First, each of the bundles depending on a user entity should define a User interface. For example:
namespace Foo\BarBundle\Entity;
interface UserInterface
{
public function getId();
public function getEmail();
// other getters
}
Then, in each entity depending on the user, define the relationship, e.g.:
namespace Foo\BarBundle\Entity;
use Doctrine\ORM\Mapping as ORM;
use Symfony\Component\Validator\Constraints as Assert;
/**
* #ORM\Entity
*/
class Something
{
/**
* #ORM\ManyToOne(targetEntity="UserInterface")
* #Assert\NotNull
*/
protected $User;
// add other fields as required
}
Now you need to register the User entity as an implementation of the UserInterfaces:
namespace Foo\UserBundle\Entity;
use Foo\BarBundle\Entity\UserInterface as BarUserInterface;
use Foo\FoobarBundle\Entity\UserInterface as FoobarUserInterface;
/**
* #ORM\Entity
*/
class User implements BarUserInterface, FoobarUserInterface
{
// implement the demanded methods
}
Then add the following to app/config/config.yml:
doctrine:
orm:
resolve_target_entities:
Foo\BarBundle\Entity\UserInterface: Foo\UserBundle\Entity\User
Foo\FooarBundle\Entity\UserInterface: Foo\UserBundle\Entity\User
(Heads up: there will usually already be a doctrine.orm node which you'll have to extend.)

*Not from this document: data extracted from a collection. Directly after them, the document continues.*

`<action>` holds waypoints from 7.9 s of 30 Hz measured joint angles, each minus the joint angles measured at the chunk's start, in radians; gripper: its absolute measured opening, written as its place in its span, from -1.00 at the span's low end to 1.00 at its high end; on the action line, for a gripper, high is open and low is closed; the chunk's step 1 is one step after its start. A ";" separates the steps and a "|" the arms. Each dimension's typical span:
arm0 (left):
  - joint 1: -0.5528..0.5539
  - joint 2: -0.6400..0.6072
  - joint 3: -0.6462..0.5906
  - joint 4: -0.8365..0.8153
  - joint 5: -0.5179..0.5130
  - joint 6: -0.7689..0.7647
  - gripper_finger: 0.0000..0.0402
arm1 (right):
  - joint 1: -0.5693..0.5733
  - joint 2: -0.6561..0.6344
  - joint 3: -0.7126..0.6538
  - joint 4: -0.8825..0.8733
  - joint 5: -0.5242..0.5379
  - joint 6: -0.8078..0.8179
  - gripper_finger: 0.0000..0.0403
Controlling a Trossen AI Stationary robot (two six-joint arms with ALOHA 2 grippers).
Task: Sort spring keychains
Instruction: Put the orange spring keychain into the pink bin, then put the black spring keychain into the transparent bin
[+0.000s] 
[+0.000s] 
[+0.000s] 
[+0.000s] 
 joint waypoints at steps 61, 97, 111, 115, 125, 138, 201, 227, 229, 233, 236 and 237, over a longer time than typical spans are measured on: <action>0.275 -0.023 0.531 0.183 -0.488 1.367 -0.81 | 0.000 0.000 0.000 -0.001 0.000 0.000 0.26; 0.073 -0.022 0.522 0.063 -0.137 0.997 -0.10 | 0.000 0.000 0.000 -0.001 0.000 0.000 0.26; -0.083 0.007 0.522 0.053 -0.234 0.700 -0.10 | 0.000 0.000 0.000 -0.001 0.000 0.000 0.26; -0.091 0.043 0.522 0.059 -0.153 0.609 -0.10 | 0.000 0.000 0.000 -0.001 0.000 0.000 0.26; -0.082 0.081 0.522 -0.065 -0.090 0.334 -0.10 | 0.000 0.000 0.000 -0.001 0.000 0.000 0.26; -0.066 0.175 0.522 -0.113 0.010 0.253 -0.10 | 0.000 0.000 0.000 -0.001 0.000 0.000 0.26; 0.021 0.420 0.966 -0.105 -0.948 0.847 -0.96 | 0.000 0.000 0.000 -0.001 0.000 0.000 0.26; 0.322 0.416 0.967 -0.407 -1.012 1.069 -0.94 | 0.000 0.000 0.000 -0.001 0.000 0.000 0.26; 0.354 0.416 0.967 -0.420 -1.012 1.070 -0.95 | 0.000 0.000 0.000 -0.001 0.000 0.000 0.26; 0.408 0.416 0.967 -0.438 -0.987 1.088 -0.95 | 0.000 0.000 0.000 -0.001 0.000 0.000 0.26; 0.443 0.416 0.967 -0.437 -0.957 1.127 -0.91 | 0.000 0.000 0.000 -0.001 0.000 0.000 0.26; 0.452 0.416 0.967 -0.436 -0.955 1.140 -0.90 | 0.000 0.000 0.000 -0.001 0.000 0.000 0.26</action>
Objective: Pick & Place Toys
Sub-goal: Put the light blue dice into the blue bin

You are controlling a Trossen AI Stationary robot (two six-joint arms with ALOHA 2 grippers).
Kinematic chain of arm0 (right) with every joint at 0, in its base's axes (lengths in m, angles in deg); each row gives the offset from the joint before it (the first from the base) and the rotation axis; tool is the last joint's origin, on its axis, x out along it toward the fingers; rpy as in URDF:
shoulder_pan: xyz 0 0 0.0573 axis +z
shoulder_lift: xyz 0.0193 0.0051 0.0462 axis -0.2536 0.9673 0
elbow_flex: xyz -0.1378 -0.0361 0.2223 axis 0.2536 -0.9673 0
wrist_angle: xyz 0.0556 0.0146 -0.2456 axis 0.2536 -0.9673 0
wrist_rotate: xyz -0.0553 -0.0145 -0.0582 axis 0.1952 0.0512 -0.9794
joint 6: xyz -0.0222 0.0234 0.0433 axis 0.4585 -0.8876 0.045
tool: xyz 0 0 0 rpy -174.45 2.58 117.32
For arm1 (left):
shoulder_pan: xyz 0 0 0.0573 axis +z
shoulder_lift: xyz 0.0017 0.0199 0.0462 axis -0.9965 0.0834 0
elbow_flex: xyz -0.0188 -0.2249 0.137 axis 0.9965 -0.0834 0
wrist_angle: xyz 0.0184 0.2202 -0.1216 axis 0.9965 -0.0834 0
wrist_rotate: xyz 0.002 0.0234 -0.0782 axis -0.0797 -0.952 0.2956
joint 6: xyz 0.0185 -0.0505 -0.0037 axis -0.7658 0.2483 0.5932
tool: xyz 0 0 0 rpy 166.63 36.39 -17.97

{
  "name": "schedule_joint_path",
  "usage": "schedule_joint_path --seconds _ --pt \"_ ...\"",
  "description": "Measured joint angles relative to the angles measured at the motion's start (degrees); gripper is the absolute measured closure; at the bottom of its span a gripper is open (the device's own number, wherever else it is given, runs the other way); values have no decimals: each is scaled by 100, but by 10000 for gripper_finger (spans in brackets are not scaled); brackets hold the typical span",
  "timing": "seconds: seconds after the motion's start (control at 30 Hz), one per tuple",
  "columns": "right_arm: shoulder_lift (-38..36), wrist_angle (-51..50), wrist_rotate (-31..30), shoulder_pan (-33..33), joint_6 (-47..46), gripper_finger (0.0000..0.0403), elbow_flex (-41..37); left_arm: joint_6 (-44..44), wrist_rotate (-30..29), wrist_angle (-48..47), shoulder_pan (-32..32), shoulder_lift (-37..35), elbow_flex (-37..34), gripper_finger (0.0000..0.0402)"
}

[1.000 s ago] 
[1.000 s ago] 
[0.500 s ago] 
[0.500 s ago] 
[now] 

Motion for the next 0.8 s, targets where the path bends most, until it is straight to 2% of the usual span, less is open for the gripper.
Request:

This is not a perfect solution, because you cannot really say which fields the user entity should have. On the other hand, it's strictly OOP, as you don't have to know about internals of the User implementation – you just need it to return the right values.
Creating multiple definitions of the account is the wrong way to do it, unless you want to create 3 seperate user tables (even then it's better not to do it this way).
Really you want your other entities to map to the your user entity in the account bundle.
I.e.,
class Hospital {
/**
* #ORM\ManyToMany(targetEntity="Zoo\AccountBundle\Entity\User")
*/
protected $users;
Now, there is no need to create the inverse relationship. In fact, this is a bad practice since you have a bi-directional dependency. Users don't know about hospitals, but hospital knows about it's users. Now, any bundle can map to the user entity and reuse it.